O documentário começará a ser exibido em outras 400 salas de cinema em todo o país, a partir do dia 30 de abril. Com habilidade profissional, a produção durante meses de trabalho, percorreu todo o universo ocupado pelo craque, desde o seu cenário preferido, o estádio de futebol, até os ambientes sociais, onde sempre se revelou gentil e habilidoso no trato com terceiros.
Também, quando convocado pelo poder público a serviço da Secretaria de Esportes do Governo Fernando Collor, teve desempenho eficiente e mérito reconhecido, com louvor.
A trajetória de Zico dentro das quatro linhas encantou platéias, levando ao delírio milhões de admiradores. Exímio cobrador de faltas, driblador versátil e com rara habiidade na movimentação no campo de jogo, Zico, sempre dedicado a treinamentos e obediente a táticas em benefício do coletivo, foi um artilheiro combativo, eterno carrasco de defensores qualificados.
Na vida pessoal, dedicado a família e com vocação conciliadora, no campo e fora dele, soube se impor como craque e cidadão, arrebanhando para seu convívio, pessoas comuns, autoridades e lideranças de grupos sociais, sem restrições ou exigências.
No documentário, criterioso e fiel as atitudes do jogador quando ainda em atividade, fica evidente também a sua facilidade em se relacionar com colegas de profissão, pessoas que até os dias de hoje fazem parte de seu seu convívio social.
Entre eles Júnior, Carpegiani, Carlos Alberto Parreira e Ronaldo Fenômeno, que com orgulho citam as virtudes de Zico, em depoimentos emocionados.
Ao investir na produção do documentário, o Sicoob evidencia a importância do resgate a figura de ídolos que bem representam o País, dentro e fora das competições. Ponto a ser ressaltado no documentário.
No país do futebol, poucos são aqueles que ao deixar a carreira, seja por qualquer motivo, podem com tranquilidade, paz, saúde e harmonia, seguir em frente contornando obstáculos, preservando princípios e ainda, de alguma forma,
se manter no topo da preferência de um seguimento, muitas vezes preconceituoso, e não raro, hostil.

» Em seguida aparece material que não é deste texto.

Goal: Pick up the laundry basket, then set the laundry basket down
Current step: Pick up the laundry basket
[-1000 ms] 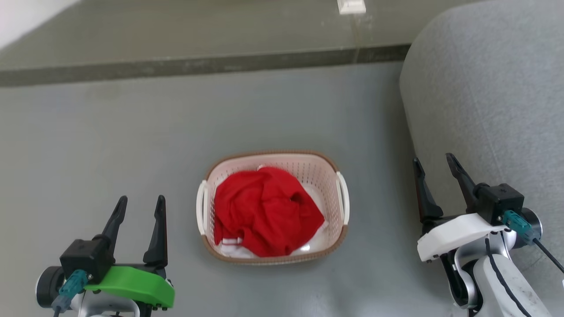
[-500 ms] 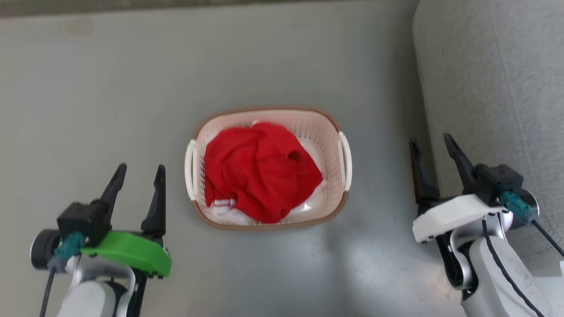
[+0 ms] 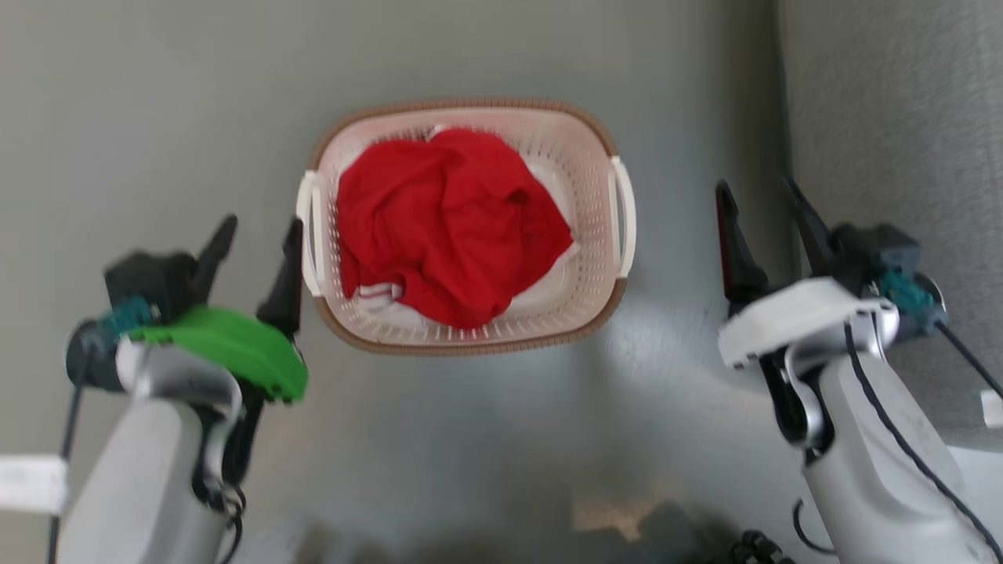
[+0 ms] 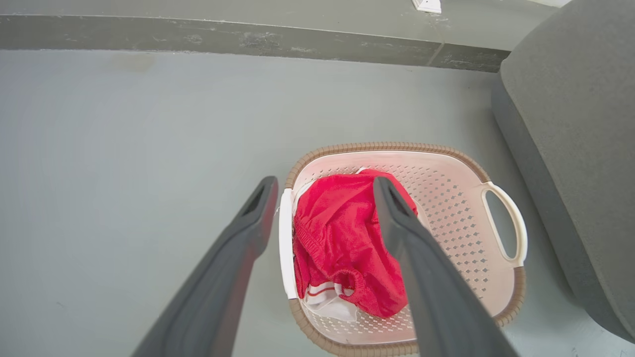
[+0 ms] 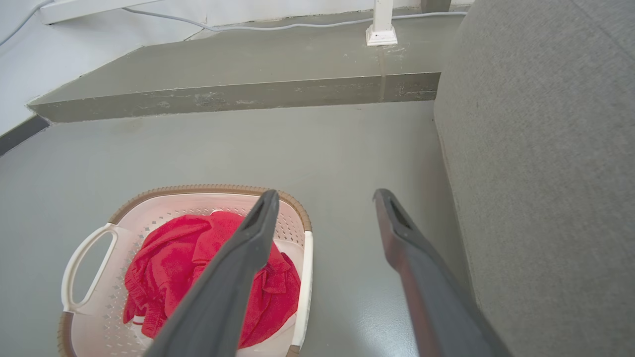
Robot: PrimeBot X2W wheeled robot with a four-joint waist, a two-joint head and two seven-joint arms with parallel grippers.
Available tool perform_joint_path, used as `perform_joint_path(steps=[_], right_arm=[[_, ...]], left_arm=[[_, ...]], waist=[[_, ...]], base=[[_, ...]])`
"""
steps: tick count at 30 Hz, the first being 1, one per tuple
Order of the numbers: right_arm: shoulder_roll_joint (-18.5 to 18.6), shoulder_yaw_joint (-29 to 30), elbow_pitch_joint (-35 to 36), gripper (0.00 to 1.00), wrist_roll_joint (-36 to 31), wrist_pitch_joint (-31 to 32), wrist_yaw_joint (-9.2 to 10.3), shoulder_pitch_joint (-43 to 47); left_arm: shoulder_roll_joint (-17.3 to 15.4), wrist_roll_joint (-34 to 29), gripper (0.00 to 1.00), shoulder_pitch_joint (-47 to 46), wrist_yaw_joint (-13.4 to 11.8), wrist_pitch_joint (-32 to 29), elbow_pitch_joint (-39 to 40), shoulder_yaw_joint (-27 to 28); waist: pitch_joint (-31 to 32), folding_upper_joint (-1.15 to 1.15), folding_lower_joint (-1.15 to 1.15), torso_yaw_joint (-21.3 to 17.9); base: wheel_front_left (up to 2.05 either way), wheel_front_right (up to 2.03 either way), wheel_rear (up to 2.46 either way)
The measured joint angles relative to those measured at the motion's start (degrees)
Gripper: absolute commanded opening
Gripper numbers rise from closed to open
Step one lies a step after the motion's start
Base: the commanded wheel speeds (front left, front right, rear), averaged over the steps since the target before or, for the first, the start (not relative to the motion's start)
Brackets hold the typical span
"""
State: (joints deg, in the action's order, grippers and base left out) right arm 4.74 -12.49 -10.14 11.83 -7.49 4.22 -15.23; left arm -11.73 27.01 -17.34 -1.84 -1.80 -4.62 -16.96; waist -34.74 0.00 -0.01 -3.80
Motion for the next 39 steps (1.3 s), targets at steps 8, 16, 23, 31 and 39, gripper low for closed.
perform_joint_path(steps=[8, 16, 23, 31, 39], right_arm=[[-0.74, -2.32, -4.64, 1.00, 0.51, 0.56, -0.16, -8.43], [-1.19, -4.67, -11.56, 1.00, 0.73, 0.99, -0.69, -16.34], [-1.21, -6.35, -16.58, 1.00, 1.82, -0.04, -0.76, -20.05], [-1.19, -9.83, -21.43, 1.00, 3.27, -0.63, -1.79, -23.54], [-1.21, -14.03, -26.04, 1.00, 7.02, -0.84, -2.20, -26.21]], left_arm=[[1.03, 2.08, 1.00, -8.68, 1.35, -4.02, -6.73, 0.31], [-1.72, -0.46, 1.00, -19.08, 3.48, -6.82, -14.48, -0.71], [-2.18, -0.90, 1.00, -23.18, 5.43, -7.00, -20.25, -1.51], [-1.94, -0.90, 1.00, -26.26, 6.48, -6.99, -26.55, -2.04], [-0.36, -0.52, 1.00, -29.03, 7.45, -6.72, -32.59, -2.70]], waist=[[-6.57, 0.00, 0.00, -0.31], [-13.78, 0.00, -0.01, -1.12], [-18.05, 0.00, 0.00, -2.03], [-21.13, 0.00, 0.00, -2.77], [-22.43, 0.00, 0.00, -2.60]], base=[[0.00, 0.00, 0.00], [0.00, 0.00, 0.00], [0.00, 0.00, 0.00], [0.00, 0.00, 0.00], [0.00, 0.00, 0.00]])
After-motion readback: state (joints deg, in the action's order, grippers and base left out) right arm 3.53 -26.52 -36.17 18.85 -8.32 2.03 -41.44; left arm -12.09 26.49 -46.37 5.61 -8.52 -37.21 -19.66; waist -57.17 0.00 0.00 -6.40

Esse pais é o Brasil, onde nos dias de hoje, segundo a CBF (Confederação Brasileira de Futebol), tem torno de 722 clubes em variadas categorias, disputam competições profissionais, reunindo em campos de futebol 90 mil jogadores em média.
Arthur Antunes Coimbra, nascido em 3 de março de 1953 (73 anos), que a história, amigos e parentes transformaram em Zico, até fevereiro de 1990, como atleta profissional, jogou pelo Clube de Regatas Flamengo – 732 jogos, marcando pelo clube 508 gols, e conquistou vários títulos. Atuando pelo clube Italiano da Udinese, em 79 partidas, marcou 57 gols e por lá foi aclamado como herói.
De 1991 a 1994, no Japão, brilhou com a camisa do Kashima Antlers, defendo o clube japonês em 75 jogos, assinalando 56 gols, número expressivo para o futebol japonês, na época ainda se estruturando.
Nos quase 80 jogos que vestiu a camisa da Seleção Brasileira, o craque de Quintino marcou 66 gols, saldo mais do que positivo. Mesmo que haja nos registros oficiais, uma ou outra confrontação equivocada sobre o saldo alcançado, a máquina Zico de fazer gols está seguramente entre as mais eficientes até hoje registrada na história do futebol brasileiro e mundial.
Ao lincar o nome de Zico aos Samurais, membros da elite guerreira do Japão ainda Feudal (Séculos XII e XIX), treinados e defensores da honra, disciplina e lealdade, a produção do documentário também sinaliza coerência e
homenagem ao legado histórico do filho de Quintino.